According to documentation, when AllowMultiple is set to true, metadata actually contains arrays of properties of the original metadata, so I import types this way:

public interface IFooMultiMeta
{
    string[] Name { get; }
    string[] Version { get; }
}

public class Program
{
    [ImportMany]
    public List<Lazy<IFoo, IFooMultiMeta>> Foos { get; set; }

    private static void Main ()
    {
        new Program().MainInternal();
    }

    private void MainInternal ()
    {
        new CompositionContainer(new AssemblyCatalog(Assembly.GetExecutingAssembly())).ComposeParts(this);
        foreach (Lazy<IFoo, IFooMultiMeta> lazyFoo in Foos)
            for (int i = 0; i < lazyFoo.Metadata.Name.Length; i++)
                Console.WriteLine("* {0} {1}", lazyFoo.Metadata.Name[i], lazyFoo.Metadata.Version[i]);
        Console.WriteLine(Equals(Foos[0].Metadata, Foos[1].Metadata));
        Console.ReadKey();
    }
}

I expected to get one instance of Foo with metadata which contains arrays of 3 values.
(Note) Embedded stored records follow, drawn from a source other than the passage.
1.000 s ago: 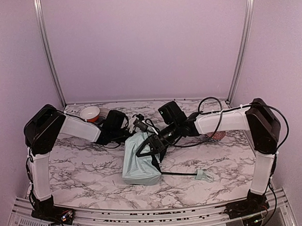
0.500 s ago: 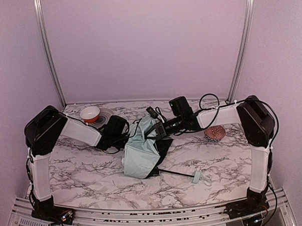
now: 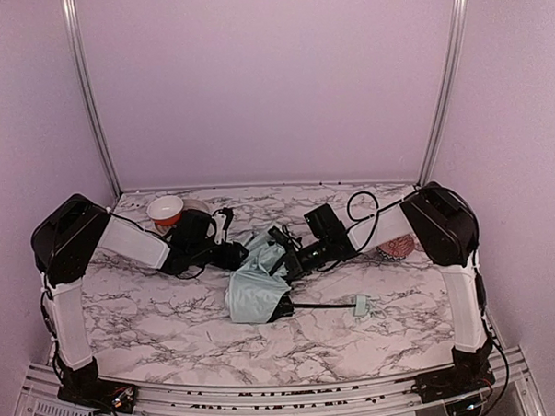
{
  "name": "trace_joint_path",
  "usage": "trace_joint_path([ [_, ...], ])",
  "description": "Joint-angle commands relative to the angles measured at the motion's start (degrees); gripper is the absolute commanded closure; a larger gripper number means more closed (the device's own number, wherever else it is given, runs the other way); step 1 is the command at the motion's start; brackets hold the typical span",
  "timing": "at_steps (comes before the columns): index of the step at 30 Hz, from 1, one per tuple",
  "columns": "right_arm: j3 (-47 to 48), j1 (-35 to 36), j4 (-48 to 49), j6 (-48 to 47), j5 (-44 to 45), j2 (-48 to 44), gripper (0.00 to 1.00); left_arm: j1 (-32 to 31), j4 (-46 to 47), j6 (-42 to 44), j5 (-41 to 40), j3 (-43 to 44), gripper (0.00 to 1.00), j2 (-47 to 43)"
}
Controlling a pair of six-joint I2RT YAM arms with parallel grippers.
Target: Put away the umbrella
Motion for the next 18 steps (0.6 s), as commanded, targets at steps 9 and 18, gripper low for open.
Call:
trace_joint_path([
  [9, 6.9, 0.1, -11.2, -7.3, -3.3, 3.1, 1.00, 3.7, 13.0, 14.0, 5.6, -15.7, 0.33, -23.7],
  [18, 11.3, 0.3, -9.9, -4.6, -6.3, 3.2, 1.00, -10.2, -10.2, 44.2, 18.8, -18.1, 0.22, -31.4],
])
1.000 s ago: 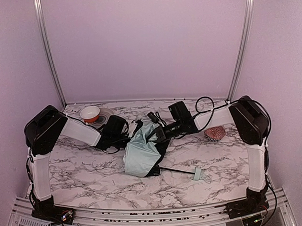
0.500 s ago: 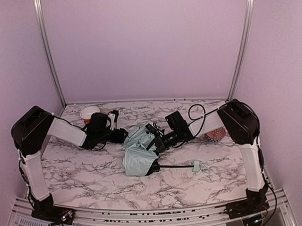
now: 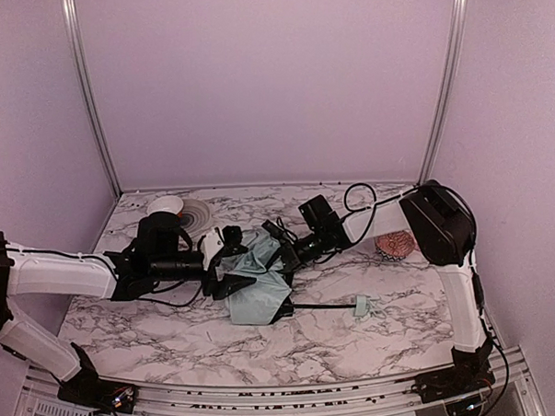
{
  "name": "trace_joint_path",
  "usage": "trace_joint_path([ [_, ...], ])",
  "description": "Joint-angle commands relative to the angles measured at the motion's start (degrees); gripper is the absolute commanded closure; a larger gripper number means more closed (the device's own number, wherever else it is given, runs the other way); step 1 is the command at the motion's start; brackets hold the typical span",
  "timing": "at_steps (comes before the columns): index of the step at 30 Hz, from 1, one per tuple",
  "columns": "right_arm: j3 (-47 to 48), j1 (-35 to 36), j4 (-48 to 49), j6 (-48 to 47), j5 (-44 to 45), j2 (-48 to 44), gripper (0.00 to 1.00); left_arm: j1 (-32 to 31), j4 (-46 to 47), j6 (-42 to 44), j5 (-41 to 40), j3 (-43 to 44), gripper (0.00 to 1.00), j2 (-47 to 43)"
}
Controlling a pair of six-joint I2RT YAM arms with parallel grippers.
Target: Put away the umbrella
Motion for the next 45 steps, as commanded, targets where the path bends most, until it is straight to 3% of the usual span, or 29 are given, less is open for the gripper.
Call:
trace_joint_path([
  [1, 4.1, 0.4, -0.6, 0.9, -1.9, 1.5, 1.00, -1.4, -13.2, 14.4, -0.5, 2.0, 0.22, 3.0],
  [6, 6.5, 0.6, 0.2, 2.4, -2.5, 3.0, 0.98, -1.5, -15.8, 16.9, -6.5, 8.7, 0.22, 9.6],
  [10, 7.9, 0.6, 0.2, 3.8, -1.6, 4.4, 0.95, -2.0, -26.3, 19.6, -5.4, 14.8, 0.21, 15.3],
  [17, 14.7, -2.8, -11.3, 2.1, 11.7, 3.2, 0.74, -4.2, -29.2, 19.7, -2.5, 11.3, 0.21, 16.1],
  [23, 13.5, -4.8, -28.4, -10.1, 23.3, -7.7, 0.54, -5.0, -29.7, 18.5, -3.9, 11.3, 0.23, 18.1],
  [27, 4.0, -4.6, -38.0, -17.6, 23.6, -14.6, 0.51, -5.2, -29.2, 18.2, -4.2, 10.8, 0.23, 18.5],
  [32, -8.3, -0.8, -38.9, -23.0, 19.4, -20.8, 0.49, -5.4, -28.2, 18.1, -4.9, 9.1, 0.23, 17.3],
  [40, -8.5, 3.8, -40.3, -28.8, 24.1, -15.1, 0.46, -5.9, -25.8, 16.1, -6.3, 8.1, 0.22, 16.0],
  [45, -12.0, 5.4, -37.5, -29.8, 26.7, -16.1, 0.51, -5.9, -23.1, 14.0, -6.6, 6.9, 0.22, 14.6],
])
However, I got this:

* Baz 2.0
* Baz 1.0
* Bar 1.0
* Baz 2.0
* Baz 1.0
* Bar 1.0
* Baz 2.0
* Baz 1.0
* Bar 1.0
False

What's worse, metadata instances are different, so I can't even properly filter out duplicates.

Question: How to properly export one class as satisfying multiple combinations of metadata properties?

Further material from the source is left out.